(Records from a data source)
_____

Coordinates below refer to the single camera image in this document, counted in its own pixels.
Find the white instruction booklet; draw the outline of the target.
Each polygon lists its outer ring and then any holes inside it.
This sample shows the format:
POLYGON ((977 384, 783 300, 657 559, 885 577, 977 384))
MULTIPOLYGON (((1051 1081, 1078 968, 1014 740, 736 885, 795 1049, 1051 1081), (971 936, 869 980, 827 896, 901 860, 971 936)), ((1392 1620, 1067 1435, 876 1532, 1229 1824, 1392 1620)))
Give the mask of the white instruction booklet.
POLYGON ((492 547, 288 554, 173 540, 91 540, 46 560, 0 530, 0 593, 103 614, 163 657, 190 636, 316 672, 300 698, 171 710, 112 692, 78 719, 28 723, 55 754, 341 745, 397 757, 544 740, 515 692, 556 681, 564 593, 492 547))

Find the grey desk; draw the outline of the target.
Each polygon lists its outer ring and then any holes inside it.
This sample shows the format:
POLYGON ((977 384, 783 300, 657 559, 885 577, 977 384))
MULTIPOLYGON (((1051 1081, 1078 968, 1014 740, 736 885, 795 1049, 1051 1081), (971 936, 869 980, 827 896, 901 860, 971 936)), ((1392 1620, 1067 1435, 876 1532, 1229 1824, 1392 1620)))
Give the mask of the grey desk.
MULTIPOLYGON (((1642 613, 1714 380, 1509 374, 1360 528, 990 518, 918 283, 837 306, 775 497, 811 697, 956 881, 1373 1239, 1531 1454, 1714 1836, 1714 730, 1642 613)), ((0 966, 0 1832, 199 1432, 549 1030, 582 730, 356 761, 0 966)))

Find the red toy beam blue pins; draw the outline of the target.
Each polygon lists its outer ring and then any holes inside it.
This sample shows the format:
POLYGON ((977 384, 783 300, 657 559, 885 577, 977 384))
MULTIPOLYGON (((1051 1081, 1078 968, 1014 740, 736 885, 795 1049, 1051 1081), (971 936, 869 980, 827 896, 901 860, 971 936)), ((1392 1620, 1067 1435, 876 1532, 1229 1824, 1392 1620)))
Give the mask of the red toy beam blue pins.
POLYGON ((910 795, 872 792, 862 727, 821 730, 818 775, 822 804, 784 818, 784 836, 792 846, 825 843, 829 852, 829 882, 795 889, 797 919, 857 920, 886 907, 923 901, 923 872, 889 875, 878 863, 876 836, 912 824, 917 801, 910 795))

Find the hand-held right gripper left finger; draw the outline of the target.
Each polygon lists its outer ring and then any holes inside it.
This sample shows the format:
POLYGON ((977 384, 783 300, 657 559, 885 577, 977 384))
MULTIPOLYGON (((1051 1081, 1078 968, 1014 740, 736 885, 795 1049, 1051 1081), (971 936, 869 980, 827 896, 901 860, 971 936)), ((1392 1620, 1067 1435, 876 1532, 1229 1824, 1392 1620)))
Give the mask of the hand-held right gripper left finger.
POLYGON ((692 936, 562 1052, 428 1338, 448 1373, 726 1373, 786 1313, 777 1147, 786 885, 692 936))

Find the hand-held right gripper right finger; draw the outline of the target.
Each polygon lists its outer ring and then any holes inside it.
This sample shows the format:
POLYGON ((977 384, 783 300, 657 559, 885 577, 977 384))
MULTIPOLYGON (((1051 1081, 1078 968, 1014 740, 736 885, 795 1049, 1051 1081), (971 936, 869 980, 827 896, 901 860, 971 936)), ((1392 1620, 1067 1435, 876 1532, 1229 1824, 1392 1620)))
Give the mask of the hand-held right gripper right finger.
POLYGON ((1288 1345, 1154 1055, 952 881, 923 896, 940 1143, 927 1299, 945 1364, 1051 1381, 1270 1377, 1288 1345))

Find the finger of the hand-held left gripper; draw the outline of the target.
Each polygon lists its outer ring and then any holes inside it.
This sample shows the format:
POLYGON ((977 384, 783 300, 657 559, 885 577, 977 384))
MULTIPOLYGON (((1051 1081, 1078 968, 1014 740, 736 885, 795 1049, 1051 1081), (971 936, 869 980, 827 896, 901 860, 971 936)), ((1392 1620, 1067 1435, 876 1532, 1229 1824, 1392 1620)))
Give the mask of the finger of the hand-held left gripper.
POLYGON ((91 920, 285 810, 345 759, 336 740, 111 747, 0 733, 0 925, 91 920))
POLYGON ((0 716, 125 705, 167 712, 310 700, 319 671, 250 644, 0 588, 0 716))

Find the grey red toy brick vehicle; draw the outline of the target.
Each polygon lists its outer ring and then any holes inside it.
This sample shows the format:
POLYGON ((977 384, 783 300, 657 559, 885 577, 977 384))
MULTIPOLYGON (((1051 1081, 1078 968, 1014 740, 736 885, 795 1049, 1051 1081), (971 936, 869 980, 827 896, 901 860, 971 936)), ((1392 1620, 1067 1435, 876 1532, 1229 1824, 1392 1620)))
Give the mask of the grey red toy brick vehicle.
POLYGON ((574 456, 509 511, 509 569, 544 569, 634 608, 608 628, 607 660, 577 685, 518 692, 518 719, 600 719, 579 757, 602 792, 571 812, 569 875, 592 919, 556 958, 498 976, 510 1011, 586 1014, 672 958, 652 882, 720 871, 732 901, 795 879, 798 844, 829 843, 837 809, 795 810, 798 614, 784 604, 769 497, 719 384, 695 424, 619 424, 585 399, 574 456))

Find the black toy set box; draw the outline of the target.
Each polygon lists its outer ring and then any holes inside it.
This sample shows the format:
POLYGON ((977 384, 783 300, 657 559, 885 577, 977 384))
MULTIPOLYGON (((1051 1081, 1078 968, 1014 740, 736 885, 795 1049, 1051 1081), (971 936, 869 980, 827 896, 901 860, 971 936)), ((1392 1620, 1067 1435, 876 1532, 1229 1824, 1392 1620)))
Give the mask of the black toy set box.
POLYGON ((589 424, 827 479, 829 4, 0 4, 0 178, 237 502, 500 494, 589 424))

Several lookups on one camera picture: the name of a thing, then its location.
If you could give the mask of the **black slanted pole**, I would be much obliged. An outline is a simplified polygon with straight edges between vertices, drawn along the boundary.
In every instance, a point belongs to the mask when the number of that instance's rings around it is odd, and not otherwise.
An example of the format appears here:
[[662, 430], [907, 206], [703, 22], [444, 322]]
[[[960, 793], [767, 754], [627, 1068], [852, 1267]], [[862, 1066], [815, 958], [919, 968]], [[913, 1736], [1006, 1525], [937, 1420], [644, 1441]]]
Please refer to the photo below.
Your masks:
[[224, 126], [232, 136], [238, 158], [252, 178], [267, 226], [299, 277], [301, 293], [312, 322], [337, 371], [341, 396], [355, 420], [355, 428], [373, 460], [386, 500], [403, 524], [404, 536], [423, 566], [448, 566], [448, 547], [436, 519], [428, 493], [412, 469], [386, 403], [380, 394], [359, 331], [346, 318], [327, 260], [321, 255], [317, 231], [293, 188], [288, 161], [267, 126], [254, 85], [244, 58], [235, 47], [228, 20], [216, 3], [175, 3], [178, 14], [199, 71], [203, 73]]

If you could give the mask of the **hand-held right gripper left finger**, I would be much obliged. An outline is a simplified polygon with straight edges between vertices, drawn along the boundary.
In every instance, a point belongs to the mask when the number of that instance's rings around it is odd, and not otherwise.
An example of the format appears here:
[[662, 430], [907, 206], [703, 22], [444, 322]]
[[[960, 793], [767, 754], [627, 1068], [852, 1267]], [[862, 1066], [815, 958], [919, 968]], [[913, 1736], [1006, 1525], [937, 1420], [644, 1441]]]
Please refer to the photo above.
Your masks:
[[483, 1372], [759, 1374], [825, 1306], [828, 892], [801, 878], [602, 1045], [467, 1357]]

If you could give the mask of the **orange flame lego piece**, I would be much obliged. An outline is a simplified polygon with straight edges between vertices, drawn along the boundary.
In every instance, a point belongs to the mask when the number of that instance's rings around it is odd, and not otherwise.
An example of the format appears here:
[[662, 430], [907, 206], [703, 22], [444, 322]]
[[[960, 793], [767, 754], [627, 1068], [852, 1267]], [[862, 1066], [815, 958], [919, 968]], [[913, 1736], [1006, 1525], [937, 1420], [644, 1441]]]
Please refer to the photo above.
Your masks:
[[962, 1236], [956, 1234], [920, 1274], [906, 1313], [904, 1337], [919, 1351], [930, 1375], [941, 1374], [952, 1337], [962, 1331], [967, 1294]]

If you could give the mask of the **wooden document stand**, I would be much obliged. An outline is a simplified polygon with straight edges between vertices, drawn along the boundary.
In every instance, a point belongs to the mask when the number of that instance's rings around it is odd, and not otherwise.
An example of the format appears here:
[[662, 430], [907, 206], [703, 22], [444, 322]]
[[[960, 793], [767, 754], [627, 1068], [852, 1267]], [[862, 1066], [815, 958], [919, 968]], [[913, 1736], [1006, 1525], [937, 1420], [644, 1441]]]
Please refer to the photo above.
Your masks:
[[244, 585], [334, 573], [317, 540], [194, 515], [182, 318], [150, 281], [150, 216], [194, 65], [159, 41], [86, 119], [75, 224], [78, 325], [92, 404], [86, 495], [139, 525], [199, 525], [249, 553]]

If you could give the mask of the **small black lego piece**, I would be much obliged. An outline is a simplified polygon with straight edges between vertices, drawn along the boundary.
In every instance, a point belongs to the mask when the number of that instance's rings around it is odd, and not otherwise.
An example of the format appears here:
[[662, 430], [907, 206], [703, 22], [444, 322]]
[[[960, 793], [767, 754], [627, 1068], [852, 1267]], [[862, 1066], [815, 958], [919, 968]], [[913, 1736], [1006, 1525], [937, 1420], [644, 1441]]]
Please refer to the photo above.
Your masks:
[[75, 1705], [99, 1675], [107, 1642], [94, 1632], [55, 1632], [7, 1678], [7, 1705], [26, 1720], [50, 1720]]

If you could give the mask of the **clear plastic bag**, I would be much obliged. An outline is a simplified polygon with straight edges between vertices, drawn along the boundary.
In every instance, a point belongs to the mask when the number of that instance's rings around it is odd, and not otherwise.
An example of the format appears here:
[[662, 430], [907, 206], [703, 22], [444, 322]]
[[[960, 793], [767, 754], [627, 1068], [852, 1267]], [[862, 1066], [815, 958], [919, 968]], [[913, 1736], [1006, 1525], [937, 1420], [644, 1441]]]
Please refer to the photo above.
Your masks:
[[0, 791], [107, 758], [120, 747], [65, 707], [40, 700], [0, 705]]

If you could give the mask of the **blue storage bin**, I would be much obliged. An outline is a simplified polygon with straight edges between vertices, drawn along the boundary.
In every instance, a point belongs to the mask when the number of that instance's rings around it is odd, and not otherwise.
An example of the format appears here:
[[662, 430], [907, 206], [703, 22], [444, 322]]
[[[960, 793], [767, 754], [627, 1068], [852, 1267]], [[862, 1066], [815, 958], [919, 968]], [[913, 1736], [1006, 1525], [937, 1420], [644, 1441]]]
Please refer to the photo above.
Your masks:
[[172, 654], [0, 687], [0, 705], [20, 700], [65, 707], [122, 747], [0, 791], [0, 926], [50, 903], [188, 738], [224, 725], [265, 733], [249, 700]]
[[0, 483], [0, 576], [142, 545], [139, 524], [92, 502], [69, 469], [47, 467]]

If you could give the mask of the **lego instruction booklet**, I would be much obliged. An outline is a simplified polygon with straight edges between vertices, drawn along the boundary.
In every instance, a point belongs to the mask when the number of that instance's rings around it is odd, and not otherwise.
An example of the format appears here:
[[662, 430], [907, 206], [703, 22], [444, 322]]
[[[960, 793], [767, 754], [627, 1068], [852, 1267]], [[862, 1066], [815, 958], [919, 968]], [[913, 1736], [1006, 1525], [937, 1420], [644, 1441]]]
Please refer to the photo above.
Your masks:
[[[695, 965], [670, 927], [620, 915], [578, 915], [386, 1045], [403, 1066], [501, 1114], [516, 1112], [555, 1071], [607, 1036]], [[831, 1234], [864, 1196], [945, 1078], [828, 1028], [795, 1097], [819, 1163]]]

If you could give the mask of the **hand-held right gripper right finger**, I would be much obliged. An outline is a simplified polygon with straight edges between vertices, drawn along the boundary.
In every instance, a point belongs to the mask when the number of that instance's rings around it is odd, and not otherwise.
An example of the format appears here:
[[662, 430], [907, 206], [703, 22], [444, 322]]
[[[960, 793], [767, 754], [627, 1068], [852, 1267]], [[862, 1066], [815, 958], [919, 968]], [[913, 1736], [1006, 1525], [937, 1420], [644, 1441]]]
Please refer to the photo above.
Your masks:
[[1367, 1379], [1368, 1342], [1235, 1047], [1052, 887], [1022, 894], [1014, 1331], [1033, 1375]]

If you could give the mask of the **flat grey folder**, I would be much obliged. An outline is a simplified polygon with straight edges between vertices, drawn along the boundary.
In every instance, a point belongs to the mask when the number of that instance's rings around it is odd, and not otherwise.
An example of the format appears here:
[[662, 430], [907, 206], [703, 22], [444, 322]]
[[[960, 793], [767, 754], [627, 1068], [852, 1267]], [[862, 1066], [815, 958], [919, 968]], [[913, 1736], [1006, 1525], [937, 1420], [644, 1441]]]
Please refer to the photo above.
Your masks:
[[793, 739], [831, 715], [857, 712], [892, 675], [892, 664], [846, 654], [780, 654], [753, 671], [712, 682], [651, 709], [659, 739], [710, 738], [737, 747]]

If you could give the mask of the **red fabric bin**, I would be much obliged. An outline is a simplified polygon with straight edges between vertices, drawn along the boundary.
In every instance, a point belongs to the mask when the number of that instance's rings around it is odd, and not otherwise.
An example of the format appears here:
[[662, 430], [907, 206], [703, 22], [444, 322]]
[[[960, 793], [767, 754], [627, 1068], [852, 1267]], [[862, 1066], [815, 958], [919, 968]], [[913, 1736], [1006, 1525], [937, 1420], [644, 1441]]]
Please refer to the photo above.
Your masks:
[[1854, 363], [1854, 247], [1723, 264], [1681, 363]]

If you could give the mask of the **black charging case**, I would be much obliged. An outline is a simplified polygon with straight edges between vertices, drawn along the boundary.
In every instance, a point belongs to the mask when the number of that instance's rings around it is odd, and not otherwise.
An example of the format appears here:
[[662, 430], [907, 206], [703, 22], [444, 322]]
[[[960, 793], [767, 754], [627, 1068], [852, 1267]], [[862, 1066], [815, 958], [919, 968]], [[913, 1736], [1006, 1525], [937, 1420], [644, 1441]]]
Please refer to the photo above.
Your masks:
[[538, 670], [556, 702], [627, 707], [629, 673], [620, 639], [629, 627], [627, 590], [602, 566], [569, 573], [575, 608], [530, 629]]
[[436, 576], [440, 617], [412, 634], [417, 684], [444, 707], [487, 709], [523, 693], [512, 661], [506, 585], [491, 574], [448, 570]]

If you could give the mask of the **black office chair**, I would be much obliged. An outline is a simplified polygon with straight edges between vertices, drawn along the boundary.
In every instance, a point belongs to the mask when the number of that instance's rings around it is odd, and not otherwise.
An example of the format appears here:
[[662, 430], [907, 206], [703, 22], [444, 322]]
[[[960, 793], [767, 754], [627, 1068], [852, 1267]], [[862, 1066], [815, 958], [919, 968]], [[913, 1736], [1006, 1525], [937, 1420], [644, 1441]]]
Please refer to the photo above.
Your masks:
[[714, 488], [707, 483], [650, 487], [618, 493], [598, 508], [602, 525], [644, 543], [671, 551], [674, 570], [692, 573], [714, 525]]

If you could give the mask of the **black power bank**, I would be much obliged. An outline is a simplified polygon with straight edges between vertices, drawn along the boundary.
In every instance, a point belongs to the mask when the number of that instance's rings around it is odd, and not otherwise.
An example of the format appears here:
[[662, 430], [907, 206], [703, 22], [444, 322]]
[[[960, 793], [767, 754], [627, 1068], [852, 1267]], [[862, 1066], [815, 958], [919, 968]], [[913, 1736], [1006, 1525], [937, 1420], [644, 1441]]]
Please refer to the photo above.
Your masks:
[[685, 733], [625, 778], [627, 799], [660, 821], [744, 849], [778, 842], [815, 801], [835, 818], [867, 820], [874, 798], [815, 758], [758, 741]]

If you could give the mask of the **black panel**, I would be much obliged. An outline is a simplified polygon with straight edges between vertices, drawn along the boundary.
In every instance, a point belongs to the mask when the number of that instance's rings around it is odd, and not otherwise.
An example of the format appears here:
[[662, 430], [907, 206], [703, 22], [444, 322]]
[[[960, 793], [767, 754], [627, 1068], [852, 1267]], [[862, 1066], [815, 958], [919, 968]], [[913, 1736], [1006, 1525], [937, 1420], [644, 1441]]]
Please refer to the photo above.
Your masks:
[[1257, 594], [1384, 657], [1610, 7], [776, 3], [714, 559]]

_____

#### WHAT IS BEING ASKED
Scan the records above, then copy out each line that mentions "camera".

#### WORKED SOLUTION
Coordinates below refer to the single camera image in this document, counted in its own pixels.
Several lookups on one camera picture: the name of a thing, then its location.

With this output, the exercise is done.